Studio album by Esther Rose
- Released: May 2, 2025
- Studio: The Bomb Shelter (Nashville)
- Genre: Alternative country rock; pop;
- Length: 43:36
- Label: New West
- Producer: Ross Farbe

Esther Rose chronology
| Safe To Run (2023) | Want (2025) |  |

= Want (Esther Rose album) =

Want is the fifth studio album by American country musician Esther Rose. It was released on May 2, 2025, by New West Records.

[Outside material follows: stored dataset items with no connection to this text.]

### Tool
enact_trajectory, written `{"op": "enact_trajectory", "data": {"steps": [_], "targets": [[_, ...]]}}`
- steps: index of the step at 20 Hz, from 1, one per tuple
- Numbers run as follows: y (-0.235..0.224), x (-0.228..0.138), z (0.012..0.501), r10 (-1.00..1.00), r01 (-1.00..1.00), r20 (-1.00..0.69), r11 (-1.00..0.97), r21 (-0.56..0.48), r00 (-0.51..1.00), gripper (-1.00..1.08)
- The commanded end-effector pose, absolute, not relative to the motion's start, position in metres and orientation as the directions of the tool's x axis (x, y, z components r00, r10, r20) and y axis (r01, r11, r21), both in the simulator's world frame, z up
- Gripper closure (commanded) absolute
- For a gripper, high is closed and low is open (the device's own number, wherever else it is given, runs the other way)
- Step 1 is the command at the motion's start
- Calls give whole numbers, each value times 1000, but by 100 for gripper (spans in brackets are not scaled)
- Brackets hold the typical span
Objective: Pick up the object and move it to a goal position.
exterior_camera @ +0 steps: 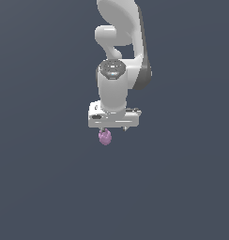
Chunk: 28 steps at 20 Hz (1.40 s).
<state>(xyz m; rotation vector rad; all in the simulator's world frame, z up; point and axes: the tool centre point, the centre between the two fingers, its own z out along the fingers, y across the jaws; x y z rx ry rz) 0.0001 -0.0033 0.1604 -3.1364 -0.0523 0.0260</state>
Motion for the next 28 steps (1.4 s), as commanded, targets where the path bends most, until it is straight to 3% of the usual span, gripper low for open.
{"op": "enact_trajectory", "data": {"steps": [1, 11, 28], "targets": [[-3, 0, 160, 33, 33, -16, -999, -5, 999, -92], [12, -2, 168, 53, 53, -6, -998, -35, 999, -92], [-16, -13, 144, 195, 195, -1, -981, -18, 981, -92]]}}
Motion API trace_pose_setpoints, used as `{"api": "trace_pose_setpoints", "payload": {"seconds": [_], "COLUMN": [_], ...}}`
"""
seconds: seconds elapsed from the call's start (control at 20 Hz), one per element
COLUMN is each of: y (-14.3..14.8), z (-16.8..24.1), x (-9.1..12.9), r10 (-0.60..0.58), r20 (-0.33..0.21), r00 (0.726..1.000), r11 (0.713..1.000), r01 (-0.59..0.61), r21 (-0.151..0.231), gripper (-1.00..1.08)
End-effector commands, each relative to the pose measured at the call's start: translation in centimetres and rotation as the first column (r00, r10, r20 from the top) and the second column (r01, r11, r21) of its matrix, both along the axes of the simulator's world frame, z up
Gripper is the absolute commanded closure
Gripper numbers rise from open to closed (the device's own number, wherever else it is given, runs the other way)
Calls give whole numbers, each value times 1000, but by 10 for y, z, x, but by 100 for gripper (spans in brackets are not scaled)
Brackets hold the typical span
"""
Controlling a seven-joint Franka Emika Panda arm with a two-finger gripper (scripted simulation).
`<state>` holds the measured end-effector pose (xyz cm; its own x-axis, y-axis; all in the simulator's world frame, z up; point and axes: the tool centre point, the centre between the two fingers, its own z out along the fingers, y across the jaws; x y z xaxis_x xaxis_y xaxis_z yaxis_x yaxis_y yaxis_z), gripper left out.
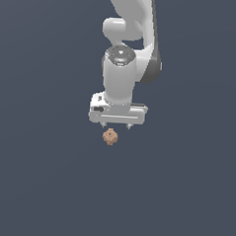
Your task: Pick up the object and move it to a goal position.
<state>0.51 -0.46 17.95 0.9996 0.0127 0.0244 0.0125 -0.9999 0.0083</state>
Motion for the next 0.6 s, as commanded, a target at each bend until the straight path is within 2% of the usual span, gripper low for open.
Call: {"api": "trace_pose_setpoints", "payload": {"seconds": [0.0,0.55], "y": [0,-21], "z": [0,0], "x": [0,-7], "r10": [0,4], "r20": [0,-18], "r00": [1000,1000], "r11": [1000,1000], "r01": [0,-4], "r21": [0,-8], "gripper": [-92,-92]}}
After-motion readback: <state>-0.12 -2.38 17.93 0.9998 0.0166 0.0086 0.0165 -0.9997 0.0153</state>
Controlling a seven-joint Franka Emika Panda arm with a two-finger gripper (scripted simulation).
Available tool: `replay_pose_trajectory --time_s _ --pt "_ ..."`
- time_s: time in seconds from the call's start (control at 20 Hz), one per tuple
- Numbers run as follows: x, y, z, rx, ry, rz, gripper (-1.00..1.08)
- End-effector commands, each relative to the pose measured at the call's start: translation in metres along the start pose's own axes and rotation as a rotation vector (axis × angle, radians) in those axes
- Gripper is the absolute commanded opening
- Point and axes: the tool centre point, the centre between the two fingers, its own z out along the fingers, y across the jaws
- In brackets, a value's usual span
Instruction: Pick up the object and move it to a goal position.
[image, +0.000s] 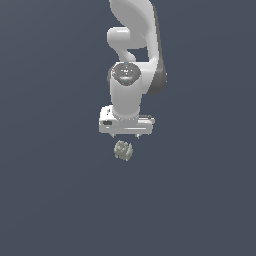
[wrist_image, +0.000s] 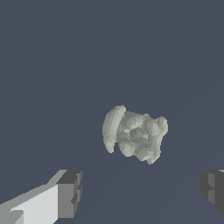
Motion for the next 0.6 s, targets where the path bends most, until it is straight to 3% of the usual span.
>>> replay_pose_trajectory --time_s 0.0,0.55 --pt "0.000 0.000 0.000 0.000 0.000 0.000 1.00" --pt "0.005 -0.032 -0.015 0.017 0.027 -0.059 1.00"
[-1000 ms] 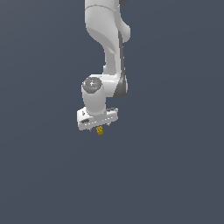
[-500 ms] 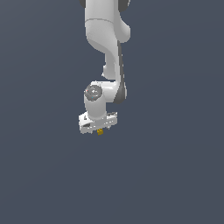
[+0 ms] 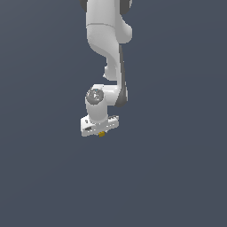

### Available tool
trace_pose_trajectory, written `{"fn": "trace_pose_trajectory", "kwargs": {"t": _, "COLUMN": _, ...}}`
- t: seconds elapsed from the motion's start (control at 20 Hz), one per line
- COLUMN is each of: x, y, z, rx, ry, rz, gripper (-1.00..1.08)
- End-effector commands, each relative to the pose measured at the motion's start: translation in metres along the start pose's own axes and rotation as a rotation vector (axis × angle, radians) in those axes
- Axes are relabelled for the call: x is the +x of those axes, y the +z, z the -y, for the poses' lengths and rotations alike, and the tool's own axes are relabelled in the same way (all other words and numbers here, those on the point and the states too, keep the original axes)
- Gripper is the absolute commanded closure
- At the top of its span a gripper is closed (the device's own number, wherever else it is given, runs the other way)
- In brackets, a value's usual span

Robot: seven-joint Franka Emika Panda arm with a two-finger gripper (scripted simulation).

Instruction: Pick up the object and move it to a goal position.

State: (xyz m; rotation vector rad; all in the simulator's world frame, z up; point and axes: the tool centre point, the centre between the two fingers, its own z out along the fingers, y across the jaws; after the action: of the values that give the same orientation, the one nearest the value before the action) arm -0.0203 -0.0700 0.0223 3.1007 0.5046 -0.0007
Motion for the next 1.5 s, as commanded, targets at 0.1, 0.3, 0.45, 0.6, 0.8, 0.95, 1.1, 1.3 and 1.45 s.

Also known as The Therapy LP, Want consists of eleven songs featuring a total runtime of over forty-three minutes and it was produced by Rose. It was preceded by Rose's 2023 record, Safe To Run. Incorporating alternative country rock, the album centers on the themes of regret, affection, and heartbreak.

==Reception==

Andrew Perry of Mojo assigned the album a rating of four stars, commenting "Caution, be damned – Want merits unreserved attention." Fiona Shepherd of Uncut rated Want seven out of ten and remarked, "Santa Fe-based songwriter lets it all hang out in raw but witty style." AllMusic described the album's songs as "strong" and praised Rose's "warm, empowered storytelling, playfully poetic way with words, and engaging sense of melody."

Professional ratings
Review scores
| Source | Rating |
| AllMusic | Star |
| Mojo | Star |
| Uncut | Star |

==Track listing==

Want track listing
| No. | Title | Length |
|---|---|---|
| 1. | "Want" | 4:58 |
| 2. | "Tailspin" (featuring Video Age) | 3:38 |
| 3. | "Had to" | 4:12 |
| 4. | "Ketamine" | 3:40 |
| 5. | "Rescue You" | 4:23 |
| 6. | "Scars" (featuring Dean Johnson) | 3:16 |
| 7. | "Messenger" | 2:09 |
| 8. | "New Bad" | 3:44 |
| 9. | "The Clown" | 3:55 |
| 10. | "Color Wheel" | 4:03 |
| 11. | "Want Pt. 2" | 5:38 |
| Total length: |  | 43:36 |

==Personnel==
Credits adapted from the album's liner notes.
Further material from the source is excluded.